Most people who catch Epstein-Barr virus get it from a kiss, feel terrible for a few weeks, and then carry it for life without knowing it. The virus settles quietly into the body, and for decades that was considered the end of the story. It is now looking less like an ending and more like a countdown.
Fred Hutch Cancer Center researchers have developed a monoclonal antibody — a single, targeted protein designed to latch onto and disable a specific part of a pathogen — that completely blocked EBV infection in humanized mice exposed to the virus. The finding, published in Cell Reports Medicine00035-2), represents the first time scientists have achieved full protection against EBV in a living animal model. One antibody, targeting a viral protein called gp42, prevented infection outright. A second antibody targeting a different viral protein, gp350, provided only partial protection. The research team, led by biochemist Andrew McGuire and pathobiology PhD student Crystal Chhan, identified ten antibodies in total before narrowing to the two most effective.

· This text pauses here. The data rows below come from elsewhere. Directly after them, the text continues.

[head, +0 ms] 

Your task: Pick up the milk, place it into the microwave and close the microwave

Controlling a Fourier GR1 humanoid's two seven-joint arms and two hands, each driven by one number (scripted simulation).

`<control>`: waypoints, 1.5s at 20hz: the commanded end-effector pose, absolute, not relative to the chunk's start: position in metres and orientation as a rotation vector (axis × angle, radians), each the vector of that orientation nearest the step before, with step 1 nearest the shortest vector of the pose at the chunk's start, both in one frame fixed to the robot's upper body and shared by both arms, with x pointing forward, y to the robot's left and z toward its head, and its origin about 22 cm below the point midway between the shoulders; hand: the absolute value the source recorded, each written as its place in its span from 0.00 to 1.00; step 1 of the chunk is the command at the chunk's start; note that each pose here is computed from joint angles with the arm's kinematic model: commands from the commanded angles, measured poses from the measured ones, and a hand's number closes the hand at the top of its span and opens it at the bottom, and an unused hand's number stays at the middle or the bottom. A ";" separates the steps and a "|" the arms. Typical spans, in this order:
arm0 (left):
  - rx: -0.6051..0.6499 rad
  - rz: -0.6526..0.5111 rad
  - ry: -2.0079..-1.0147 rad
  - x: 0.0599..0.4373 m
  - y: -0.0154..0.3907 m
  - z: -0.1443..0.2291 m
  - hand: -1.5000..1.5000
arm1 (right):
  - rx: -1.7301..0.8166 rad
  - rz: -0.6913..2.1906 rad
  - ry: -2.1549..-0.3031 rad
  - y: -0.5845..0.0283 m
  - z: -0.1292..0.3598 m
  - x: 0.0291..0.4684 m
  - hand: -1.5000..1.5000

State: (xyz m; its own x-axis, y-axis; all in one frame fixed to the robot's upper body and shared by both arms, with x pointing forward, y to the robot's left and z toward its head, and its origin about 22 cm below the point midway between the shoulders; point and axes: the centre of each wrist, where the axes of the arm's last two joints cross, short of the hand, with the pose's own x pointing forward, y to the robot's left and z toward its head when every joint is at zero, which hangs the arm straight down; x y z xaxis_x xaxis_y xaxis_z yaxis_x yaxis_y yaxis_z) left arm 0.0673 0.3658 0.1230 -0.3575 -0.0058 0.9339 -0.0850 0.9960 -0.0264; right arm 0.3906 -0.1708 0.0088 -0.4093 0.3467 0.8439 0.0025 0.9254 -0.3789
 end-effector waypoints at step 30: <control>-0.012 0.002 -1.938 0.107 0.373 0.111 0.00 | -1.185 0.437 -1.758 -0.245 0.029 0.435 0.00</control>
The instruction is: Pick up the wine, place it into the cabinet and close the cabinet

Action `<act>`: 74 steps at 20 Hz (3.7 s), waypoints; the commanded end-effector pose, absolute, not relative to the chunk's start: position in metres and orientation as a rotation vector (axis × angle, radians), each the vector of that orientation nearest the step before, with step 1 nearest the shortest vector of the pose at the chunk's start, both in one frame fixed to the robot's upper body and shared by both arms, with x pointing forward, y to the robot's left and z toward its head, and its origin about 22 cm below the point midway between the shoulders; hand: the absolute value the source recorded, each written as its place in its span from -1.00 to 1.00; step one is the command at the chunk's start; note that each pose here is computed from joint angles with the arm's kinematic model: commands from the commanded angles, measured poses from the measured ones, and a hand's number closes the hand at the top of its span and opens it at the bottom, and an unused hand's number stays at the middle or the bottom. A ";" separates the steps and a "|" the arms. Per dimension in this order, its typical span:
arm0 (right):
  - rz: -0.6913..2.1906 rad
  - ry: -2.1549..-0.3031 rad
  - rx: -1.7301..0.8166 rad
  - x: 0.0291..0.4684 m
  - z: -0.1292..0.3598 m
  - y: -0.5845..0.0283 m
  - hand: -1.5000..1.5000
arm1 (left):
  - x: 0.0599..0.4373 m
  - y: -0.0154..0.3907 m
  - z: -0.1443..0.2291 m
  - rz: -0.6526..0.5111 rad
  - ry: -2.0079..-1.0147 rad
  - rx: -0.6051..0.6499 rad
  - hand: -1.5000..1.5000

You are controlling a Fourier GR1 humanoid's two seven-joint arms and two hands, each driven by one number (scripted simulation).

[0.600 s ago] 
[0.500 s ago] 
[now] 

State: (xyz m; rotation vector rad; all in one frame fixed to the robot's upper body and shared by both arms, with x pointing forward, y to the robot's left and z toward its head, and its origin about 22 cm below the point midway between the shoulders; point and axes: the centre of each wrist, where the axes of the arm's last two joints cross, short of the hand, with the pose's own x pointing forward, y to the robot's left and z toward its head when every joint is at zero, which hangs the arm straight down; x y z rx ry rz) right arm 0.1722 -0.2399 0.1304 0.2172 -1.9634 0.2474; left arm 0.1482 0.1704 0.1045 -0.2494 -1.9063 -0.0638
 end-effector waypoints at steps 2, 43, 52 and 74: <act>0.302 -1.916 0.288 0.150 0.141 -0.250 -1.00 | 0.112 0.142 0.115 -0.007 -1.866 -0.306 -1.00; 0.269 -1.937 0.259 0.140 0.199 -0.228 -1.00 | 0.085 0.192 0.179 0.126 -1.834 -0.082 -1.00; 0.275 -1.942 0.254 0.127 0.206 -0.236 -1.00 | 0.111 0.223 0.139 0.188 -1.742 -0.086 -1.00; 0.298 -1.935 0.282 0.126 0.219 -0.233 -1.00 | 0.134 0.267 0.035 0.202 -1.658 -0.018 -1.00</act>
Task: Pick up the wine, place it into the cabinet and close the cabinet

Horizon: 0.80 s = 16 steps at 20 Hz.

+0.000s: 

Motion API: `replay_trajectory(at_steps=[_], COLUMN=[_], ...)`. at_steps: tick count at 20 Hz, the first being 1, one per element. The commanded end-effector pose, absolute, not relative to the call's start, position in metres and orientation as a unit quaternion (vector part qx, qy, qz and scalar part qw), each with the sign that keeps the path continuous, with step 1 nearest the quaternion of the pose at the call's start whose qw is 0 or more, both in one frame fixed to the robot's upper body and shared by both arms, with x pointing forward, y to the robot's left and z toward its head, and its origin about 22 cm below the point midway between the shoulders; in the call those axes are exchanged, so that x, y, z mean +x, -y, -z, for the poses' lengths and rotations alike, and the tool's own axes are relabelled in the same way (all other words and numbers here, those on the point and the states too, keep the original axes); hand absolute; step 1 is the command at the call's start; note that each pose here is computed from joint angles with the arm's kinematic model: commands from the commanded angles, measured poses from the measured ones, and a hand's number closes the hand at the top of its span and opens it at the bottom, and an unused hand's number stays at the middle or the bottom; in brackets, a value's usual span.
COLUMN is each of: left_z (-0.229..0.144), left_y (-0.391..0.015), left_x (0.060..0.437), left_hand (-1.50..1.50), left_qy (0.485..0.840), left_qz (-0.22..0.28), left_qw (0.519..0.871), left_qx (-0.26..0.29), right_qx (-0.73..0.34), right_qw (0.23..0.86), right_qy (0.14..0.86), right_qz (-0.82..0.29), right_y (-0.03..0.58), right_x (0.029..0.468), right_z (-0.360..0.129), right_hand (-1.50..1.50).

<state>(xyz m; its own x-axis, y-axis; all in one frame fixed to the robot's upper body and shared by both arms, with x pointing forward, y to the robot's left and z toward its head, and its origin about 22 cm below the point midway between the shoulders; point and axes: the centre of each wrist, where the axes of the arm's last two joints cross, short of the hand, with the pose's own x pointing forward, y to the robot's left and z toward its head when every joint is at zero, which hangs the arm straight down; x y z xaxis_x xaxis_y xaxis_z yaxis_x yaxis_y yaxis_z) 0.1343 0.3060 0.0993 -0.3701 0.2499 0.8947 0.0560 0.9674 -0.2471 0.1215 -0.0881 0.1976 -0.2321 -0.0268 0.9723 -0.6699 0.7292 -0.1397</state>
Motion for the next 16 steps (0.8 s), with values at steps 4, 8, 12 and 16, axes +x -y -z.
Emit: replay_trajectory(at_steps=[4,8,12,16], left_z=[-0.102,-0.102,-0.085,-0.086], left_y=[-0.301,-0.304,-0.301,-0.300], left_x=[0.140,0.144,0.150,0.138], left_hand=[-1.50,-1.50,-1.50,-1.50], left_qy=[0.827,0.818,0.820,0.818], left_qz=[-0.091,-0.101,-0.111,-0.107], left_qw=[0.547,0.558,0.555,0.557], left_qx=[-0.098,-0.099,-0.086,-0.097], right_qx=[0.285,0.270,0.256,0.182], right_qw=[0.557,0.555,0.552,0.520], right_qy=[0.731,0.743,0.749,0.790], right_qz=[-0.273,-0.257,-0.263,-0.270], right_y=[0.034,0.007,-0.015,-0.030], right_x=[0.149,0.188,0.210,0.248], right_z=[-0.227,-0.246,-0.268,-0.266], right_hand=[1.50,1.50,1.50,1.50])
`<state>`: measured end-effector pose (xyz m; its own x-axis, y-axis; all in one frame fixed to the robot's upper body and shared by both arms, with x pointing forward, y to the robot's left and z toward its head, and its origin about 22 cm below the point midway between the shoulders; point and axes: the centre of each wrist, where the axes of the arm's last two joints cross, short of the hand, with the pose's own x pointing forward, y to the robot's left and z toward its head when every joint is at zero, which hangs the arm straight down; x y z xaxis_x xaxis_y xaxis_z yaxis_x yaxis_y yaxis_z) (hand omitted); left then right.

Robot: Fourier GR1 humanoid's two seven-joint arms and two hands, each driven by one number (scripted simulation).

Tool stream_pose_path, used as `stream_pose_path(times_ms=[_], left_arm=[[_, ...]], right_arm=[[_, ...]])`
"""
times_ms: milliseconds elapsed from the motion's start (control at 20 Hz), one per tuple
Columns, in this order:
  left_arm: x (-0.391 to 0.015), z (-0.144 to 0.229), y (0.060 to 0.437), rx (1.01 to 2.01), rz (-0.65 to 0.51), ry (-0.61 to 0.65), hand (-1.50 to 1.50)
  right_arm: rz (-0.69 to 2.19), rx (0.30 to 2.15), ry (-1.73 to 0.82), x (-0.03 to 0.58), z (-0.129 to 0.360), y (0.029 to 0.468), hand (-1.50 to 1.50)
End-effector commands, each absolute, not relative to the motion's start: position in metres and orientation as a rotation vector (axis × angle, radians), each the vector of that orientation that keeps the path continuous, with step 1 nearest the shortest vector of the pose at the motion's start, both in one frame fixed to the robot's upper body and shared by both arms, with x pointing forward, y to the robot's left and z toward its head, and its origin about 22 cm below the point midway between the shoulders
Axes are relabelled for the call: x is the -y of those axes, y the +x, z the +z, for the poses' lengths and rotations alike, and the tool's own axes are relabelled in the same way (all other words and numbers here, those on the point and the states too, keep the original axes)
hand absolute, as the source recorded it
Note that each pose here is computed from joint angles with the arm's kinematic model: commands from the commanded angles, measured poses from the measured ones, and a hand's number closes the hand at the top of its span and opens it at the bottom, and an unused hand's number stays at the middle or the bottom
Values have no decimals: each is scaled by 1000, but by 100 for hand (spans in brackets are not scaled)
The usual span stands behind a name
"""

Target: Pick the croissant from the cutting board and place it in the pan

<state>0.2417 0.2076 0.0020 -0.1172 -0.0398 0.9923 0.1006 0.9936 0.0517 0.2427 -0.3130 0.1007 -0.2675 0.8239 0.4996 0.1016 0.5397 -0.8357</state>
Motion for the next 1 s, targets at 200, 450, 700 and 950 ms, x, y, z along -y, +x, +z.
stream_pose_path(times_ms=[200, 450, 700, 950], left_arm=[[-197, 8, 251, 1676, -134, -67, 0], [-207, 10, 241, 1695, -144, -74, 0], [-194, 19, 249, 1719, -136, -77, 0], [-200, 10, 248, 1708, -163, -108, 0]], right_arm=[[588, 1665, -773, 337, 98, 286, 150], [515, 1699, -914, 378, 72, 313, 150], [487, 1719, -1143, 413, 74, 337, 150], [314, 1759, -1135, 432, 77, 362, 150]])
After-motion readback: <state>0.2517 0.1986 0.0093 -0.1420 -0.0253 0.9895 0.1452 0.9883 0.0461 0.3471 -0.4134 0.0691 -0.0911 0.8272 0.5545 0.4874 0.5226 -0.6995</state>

The stakes are not academic. EBV is one of the most successful human pathogens on record, establishing silent, lifelong infection in roughly 95% of the global population. It is best known as the cause of infectious mononucleosis, but its resume extends further: the National Institutes of Health has designated EBV a requisite risk factor for multiple sclerosis, meaning infection precedes the disease and dramatically raises its odds. EBV is also linked to several lymphomas, nasopharyngeal carcinoma, and gastric cancer. For the roughly 128,000 Americans who receive solid organ or bone marrow transplants each year, the virus poses a sharper problem. Immunosuppressive drugs given to prevent organ rejection leave these patients unable to control EBV if it reactivates, and there are currently no drugs specifically designed to prevent that.
Post-transplant lymphoproliferative disorder, an aggressive lymphoma driven by unchecked EBV infection, is a frequent cause of sickness and death after organ transplantation. Rachel Bender Ignacio, an infectious disease physician at Fred Hutch and the University of Washington, put it plainly: preventing EBV from spreading in these patients would reduce PTLD incidence, preserve graft function, and improve survival. She called effective prevention a significant unmet need in transplant medicine.
The difficulty has always been that EBV does not act like a typical virus. It infiltrates nearly every B cell in the body, which made blocking it at the entry point — the way neutralizing antibodies work against SARS-CoV-2 — look like trying to cork an ocean. The entry mechanism involves two viral proteins: gp350, which helps the virus grab onto human cells, and gp42, which mediates the fusion process that allows it inside. Most prior attempts focused on gp350 because it is abundant and easy to reach. The Fred Hutch team went after gp42 instead, betting that interrupting fusion would be more effective than blocking the initial attachment. The data bore that out. The gp42 antibodies performed categorically better, which the researchers say explains why the gp350-focused approach had stalled the field for years.
McGuire and Chhan used mice engineered to carry human antibody genes, a deliberate choice to avoid the anti-drug immune responses that commonly occur when patients receive antibodies derived from other animals. Fred Hutch has filed intellectual property covering the identified antibodies and is working with an undisclosed industry partner to move the research toward clinical development.
The MS connection is what makes the discovery commercially interesting beyond transplant medicine. If an antibody can prevent EBV from establishing infection in the first place, the logic extends to whether suppressing the virus after primary infection — before it seeds the hard-to-reach reservoirs where it persists — could reduce MS risk in people already infected. The NIH's position that EBV is a necessary precursor to MS does not prove that blocking EBV prevents MS, but it establishes the biological hypothesis that researchers and drug developers are now obligated to take seriously. The global market for MS disease-modifying therapies was worth roughly $25 billion in 2024 and is on track to reach $40 billion to $53 billion by the mid-2030s, according to industry analysts. That commercial landscape rests on the assumption that EBV is permanent. A prevention option would disrupt that assumption.
Whether the antibody can actually reach those compartments is the unresolved question. EBV operates in the central nervous system through infected B cells that cross the blood-brain barrier, and it is not yet clear whether peripheral antibody administration would suppress virus in those sanctuary sites sufficiently to alter the course of MS. Researchers have proposed EBV as a driver of MS for years without a prevention option to test the theory. This antibody is that option — in mice, at this stage. What it does not yet have is a development timeline, a named manufacturing partner, or a clear path to the MS indication. The transplant population is the nearer play: 128,000 patients a year in the US alone, no existing prophylactic, and a clearly defined regulatory pathway for a monoclonal antibody given as an infusion before or around the time of transplant.
The undisclosed industry partner is the part of this story that is not yet a story. Fred Hutch's press release and the paper itself are both silent on who is working with the lab to commercialize the antibody. For readers tracking where this goes next — whether that is a licensing deal, a spinout, or a pharma company quietly acquiring the IP — that is the thread worth pulling. The science is real. The need is documented. The partner will eventually have a name.